I just got this message when trying to send the zip file over email:


Microsoft Forefront Protection for Exchange Server removed a file since it was found to be infected.

File name: “winmail.dat”

Malware name: “ExceedinglyInfected”>

Me too. i just try to download the USB driver for windows and it was quarantined and deleted by Windows Defender. How can I get a healthy copy asap? Thx, Ricardo

Hello. I tried to download the Direst Stream USB driver for windows and once downloaded it was quarantined and deleted by my Windows Defender. Could you check if it is infected pls? And if yes, how can I get a non infected copy? Thx, Ricardo

I just did a download and checked with the Windows 10 Windows Defender and it didn’t detect any problems.

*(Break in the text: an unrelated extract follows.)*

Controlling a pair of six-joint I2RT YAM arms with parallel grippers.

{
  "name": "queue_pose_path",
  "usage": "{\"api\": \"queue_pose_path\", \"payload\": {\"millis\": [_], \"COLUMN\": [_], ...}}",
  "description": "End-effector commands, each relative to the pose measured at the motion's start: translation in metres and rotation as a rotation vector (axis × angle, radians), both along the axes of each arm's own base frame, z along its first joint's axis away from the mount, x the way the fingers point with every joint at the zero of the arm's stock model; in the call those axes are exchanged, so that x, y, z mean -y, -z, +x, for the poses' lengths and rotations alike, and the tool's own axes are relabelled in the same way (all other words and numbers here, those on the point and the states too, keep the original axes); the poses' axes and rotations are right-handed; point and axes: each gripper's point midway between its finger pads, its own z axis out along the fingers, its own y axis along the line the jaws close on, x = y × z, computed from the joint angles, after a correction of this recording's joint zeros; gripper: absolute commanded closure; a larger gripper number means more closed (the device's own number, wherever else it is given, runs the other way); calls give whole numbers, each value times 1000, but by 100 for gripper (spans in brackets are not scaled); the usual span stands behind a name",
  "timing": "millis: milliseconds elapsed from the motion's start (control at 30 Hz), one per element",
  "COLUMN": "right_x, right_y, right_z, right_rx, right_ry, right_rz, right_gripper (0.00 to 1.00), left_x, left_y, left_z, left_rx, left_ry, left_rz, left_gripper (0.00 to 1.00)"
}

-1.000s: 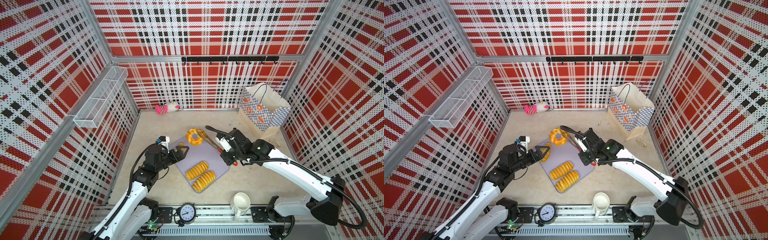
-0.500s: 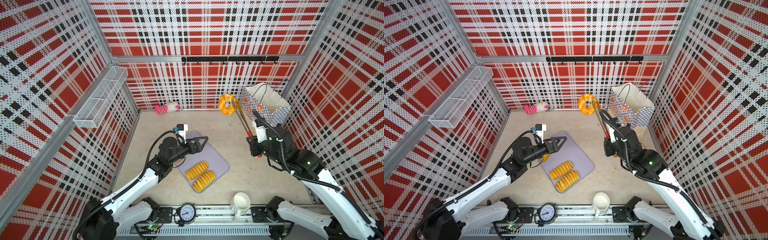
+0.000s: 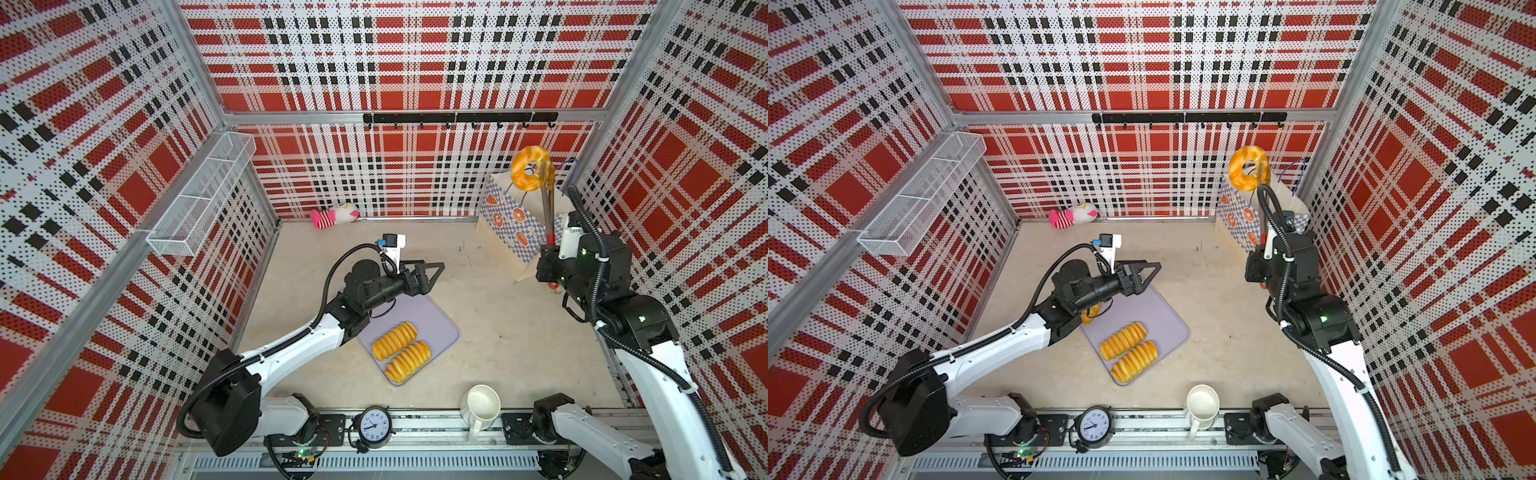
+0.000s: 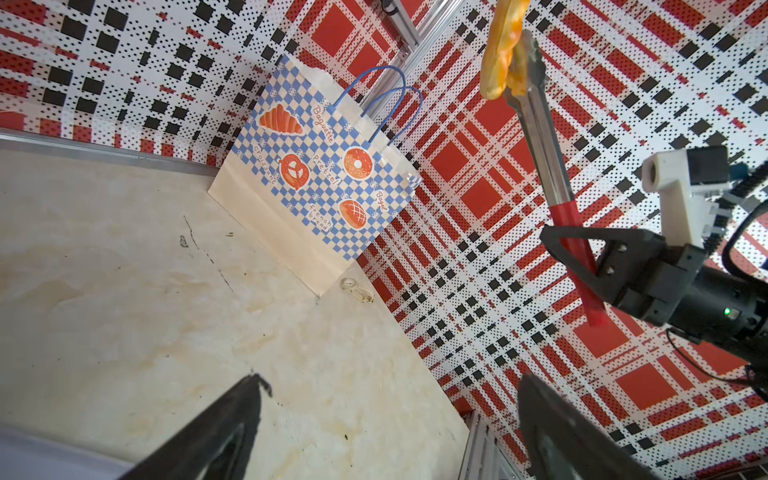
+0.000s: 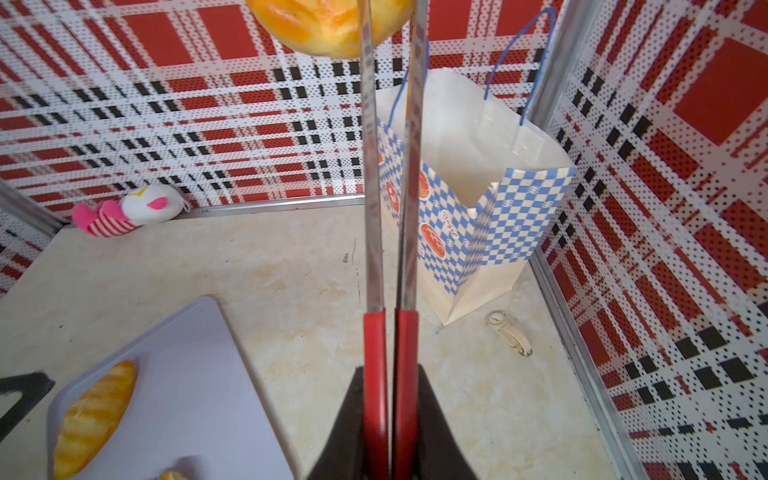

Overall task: Place the fake bread into the paper bag
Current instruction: 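Carry the ring bun in the tongs over the paper bag, then open the tongs with the right gripper to drop the ring bun into the bag, then swing the empty tongs with the right gripper back toward the tray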

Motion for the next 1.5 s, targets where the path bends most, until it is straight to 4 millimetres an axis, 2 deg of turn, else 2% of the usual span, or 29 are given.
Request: {"api": "queue_pose_path", "payload": {"millis": [0, 133, 400, 667, 833, 933, 1200, 1467], "right_x": [12, 30, 50, 74, 85, 83, 78, 76], "right_y": [-20, -16, 13, 67, 88, 98, 103, 77], "right_z": [15, 23, 47, 61, 64, 66, 66, 53], "right_rx": [96, 116, 44, -66, -113, -138, -127, -69], "right_ry": [23, 56, 116, 168, 183, 163, 129, 129], "right_rz": [47, 90, 88, 98, 91, 79, 74, 75], "right_gripper": [85, 86, 86, 85, 81, 78, 72, 69], "left_x": [12, 22, 40, 52, 54, 53, 45, 42], "left_y": [-30, -29, -24, -18, -17, -17, -13, -17], "left_z": [-1, 7, 19, 26, 28, 28, 27, 21], "left_rx": [123, 136, 137, 127, 124, 122, 109, 103], "left_ry": [48, 61, 98, 131, 134, 135, 105, 109], "left_rz": [-45, -39, -45, -53, -57, -58, -59, -80], "left_gripper": [2, 2, 2, 2, 2, 2, 1, 1]}}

FWIW I get an sha1 hash of 18B3076EB9DB23C6569942F2F3E4E42B06A26B1A and an md5 hash of E167BC047E768141FA353AD262979C71 on the download:

Whew! For a minute I thought that Microsoft had partnered with MQA.4_gif

This is my printscreen


There’s no malware or spyware loaded in our USB driver. My guess is your machines are attaching something. You should scan them to find out what.

Here’s a list of the files in our driver when downloaded.


[multiple threads on the same topic combined. Thus, this thread may read a little odd.]

Winmail.dat is not a virus. It is file is used to preserve/delineate rich text formatting. It can be automatically added when emailing a zip file or text containing an RTF file, etc. It is not harmful.

I just downloaded the driver and scanned it with a couple of virus detection programs. Everything checks out OK.

Have any of you having problems recently updated to Windows 10? The Windows 10 version pushed by Microsoft has led to a few problems for some, particularly with Outlook, and this issue may be related.

I know that it’s weird, but this is what Defender says.


Perhaps your cache (or the cache of some server along the way) is stale or corrupted. Clear your internet cache, update your Defender signatures, make sure you are getting the file from the servers. If none of that works you might use Malwarebytes or something else to scan your computer. The problem isn’t on the psaudio end.

And check that it returns identical MD5# to Ted’s.